The expected image pull latency for the cached container image should be significantly reduced, regardless of image size.

Use GKE Standard

To create a GKE Standard cluster and a node pool, complete the following instructions, choosing either the Images or Data tab based on whether you want to preload container images or preload data onto the secondary boot disk:

Images

To configure a secondary boot disk, either use the Google Cloud CLI or Terraform:

gcloud

  1. Create a GKE Standard cluster with image streaming enabled:

    gcloud container clusters create CLUSTER_NAME \
        --location=LOCATION \
        --cluster-version=VERSION \
        --enable-image-streaming
    

    Replace the following:

    • CLUSTER_NAME: the name of your cluster.
    • LOCATION: the cluster location.
    • VERSION: the GKE version to use. The GKE version must be 1.28.3-gke.1067000 or later.
  2. Create a node pool with a secondary boot disk in the same project:

    gcloud container node-pools create NODE_POOL_NAME \
    --cluster=CLUSTER_NAME \
    --location LOCATION \
    --enable-image-streaming \
    --secondary-boot-disk=disk-image=global/images/DISK_IMAGE_NAME,mode=CONTAINER_IMAGE_CACHE
    

    Replace the following:

    • NODE_POOL_NAME: the name of the node pool.
    • CLUSTER_NAME: the name of the existing cluster.
    • LOCATION: the compute zone or zones separated by comma of the cluster.
    • DISK_IMAGE_NAME: the name of your disk image.

    To create a node pool with a secondary boot disk from the disk image in a different project, complete the steps in Use a secondary boot disk in a different project.

  3. Add a nodeSelector to your Pod template:

    nodeSelector:
        cloud.google.com/gke-nodepool: NODE_POOL_NAME
    
  4. Confirm that the secondary boot disk cache is in use:

    kubectl get events --all-namespaces
    

    The output is similar to the following:

    75s       Normal      SecondaryDiskCachin
    node/gke-pd-cache-demo-default-pool-75e78709-zjfm Image
    gcr.io/k8s-staging-jobsejt/pytorch-mnist:latest is backed by secondary disk cache
    
  5. Check the image pull latency by running the following command:

    kubectl describe pod POD_NAME
    

    Replace POD_NAME with the name of the Pod.

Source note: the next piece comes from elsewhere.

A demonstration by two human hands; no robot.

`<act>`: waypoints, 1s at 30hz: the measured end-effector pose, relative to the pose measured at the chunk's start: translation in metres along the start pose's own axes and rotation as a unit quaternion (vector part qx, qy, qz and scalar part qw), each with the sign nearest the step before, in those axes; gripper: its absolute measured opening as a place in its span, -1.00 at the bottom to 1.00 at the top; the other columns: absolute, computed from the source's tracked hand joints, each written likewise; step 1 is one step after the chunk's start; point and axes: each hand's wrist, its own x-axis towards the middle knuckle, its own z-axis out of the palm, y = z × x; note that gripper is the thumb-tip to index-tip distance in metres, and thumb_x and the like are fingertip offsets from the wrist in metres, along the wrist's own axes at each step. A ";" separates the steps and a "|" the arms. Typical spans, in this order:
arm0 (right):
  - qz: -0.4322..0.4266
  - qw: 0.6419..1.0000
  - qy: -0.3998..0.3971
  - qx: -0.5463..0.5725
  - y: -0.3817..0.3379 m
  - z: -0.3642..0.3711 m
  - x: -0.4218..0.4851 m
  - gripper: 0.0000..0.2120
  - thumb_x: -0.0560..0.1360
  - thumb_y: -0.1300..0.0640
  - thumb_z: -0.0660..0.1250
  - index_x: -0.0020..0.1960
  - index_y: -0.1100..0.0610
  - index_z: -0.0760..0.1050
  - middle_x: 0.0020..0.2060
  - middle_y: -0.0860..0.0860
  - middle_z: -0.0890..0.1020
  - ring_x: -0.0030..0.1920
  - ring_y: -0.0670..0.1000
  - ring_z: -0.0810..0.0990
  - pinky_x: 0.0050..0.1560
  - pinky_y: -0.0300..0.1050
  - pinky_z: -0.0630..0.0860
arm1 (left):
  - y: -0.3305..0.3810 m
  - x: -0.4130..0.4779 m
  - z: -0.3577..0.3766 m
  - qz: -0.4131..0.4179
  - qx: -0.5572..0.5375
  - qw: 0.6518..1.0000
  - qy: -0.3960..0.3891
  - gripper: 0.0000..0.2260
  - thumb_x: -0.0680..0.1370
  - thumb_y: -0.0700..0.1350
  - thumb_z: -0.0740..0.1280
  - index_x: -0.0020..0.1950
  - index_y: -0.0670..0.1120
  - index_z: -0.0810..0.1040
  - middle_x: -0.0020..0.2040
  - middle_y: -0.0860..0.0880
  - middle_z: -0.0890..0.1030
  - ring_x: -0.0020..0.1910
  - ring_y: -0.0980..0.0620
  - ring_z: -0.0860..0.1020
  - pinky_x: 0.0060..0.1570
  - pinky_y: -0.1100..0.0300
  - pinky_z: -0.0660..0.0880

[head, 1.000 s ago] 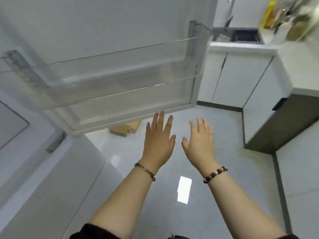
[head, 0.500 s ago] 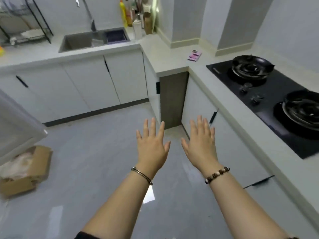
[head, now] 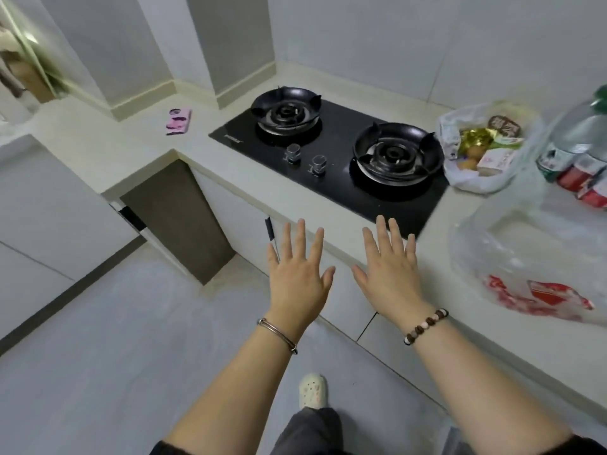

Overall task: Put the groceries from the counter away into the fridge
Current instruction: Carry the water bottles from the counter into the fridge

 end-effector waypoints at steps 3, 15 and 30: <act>0.052 0.999 0.001 -0.011 0.023 -0.005 0.018 -0.35 0.59 -0.16 -0.02 0.55 0.11 -0.14 0.52 0.14 -0.18 0.51 0.15 -0.25 0.45 0.16 -0.22 | 0.017 0.040 0.000 0.053 -0.013 0.999 -0.004 -0.40 0.60 0.22 -0.04 0.54 0.06 -0.21 0.54 -0.10 -0.26 0.49 -0.16 -0.32 0.44 -0.20 -0.18; 0.189 0.980 0.058 -0.005 0.117 -0.022 0.060 -0.37 0.55 -0.09 0.18 0.51 0.19 0.13 0.50 0.22 0.10 0.52 0.19 -0.02 0.45 0.20 -0.08 | 0.097 0.152 0.014 0.240 -0.043 0.968 0.056 -0.40 0.52 0.19 0.10 0.52 0.01 0.14 0.52 -0.18 0.16 0.50 -0.23 0.08 0.34 -0.28 0.17; 0.324 0.938 0.118 0.006 0.309 -0.050 0.048 -0.35 0.55 -0.08 0.19 0.52 0.18 0.09 0.52 0.17 0.02 0.53 0.15 -0.08 0.47 0.13 -0.15 | 0.299 0.226 0.017 0.369 -0.062 0.925 0.065 -0.43 0.53 0.18 0.06 0.50 -0.04 0.20 0.50 -0.21 0.20 0.47 -0.26 0.17 0.30 -0.27 0.28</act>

    The output is similar to following:

    …
      Normal  Pulled     15m   kubelet            Successfully pulled image "docker.io/library/nginx:latest" in 0.879149587s
    …
    

The expected image pull latency for the cached container image should be no more than a few seconds, regardless of image size.

Terraform

  1. To create a cluster with the default node pool using Terraform, refer to the following example:

    resource "google_container_cluster" "default" {
      name               = "default"
      location           = "us-central1-a"
      initial_node_count = 1
      # Set `min_master_version` because secondary_boot_disks require GKE 1.28.3-gke.106700 or later.
      min_master_version = "1.28"
      # Setting `deletion_protection` to `true` would prevent
      # accidental deletion of this instance using Terraform.
      deletion_protection = false
    }
  2. Create a node pool with a secondary boot disk in the same project:

    resource "google_container_node_pool" "secondary-boot-disk-container" {
      name               = "secondary-boot-disk-container"
      location           = "us-central1-a"
      cluster            = google_container_cluster.default.name
      initial_node_count = 1
    
      node_config {
        machine_type = "e2-medium"
        image_type   = "COS_CONTAINERD"
        gcfs_config {
          enabled = true
        }
        secondary_boot_disks {
          disk_image = ""
          mode       = "CONTAINER_IMAGE_CACHE"
        }
      }
    }

    To learn more about using Terraform, see Terraform support for GKE.

  3. Add a nodeSelector to your Pod template:

    nodeSelector:
        cloud.google.com/gke-nodepool: NODE_POOL_NAME
    
  4. Confirm that the secondary boot disk cache is in use:

    kubectl get events --all-namespaces
    

    The output is similar to the following:

    75s       Normal      SecondaryDiskCachin
    node/gke-pd-cache-demo-default-pool-75e78709-zjfm Image
    gcr.io/k8s-staging-jobsejt/pytorch-mnist:latest is backed by secondary disk cache
    
  5. Check the image pull latency by running the following command:

    kubectl describe pod POD_NAME
    

    Replace POD_NAME with the name of the Pod.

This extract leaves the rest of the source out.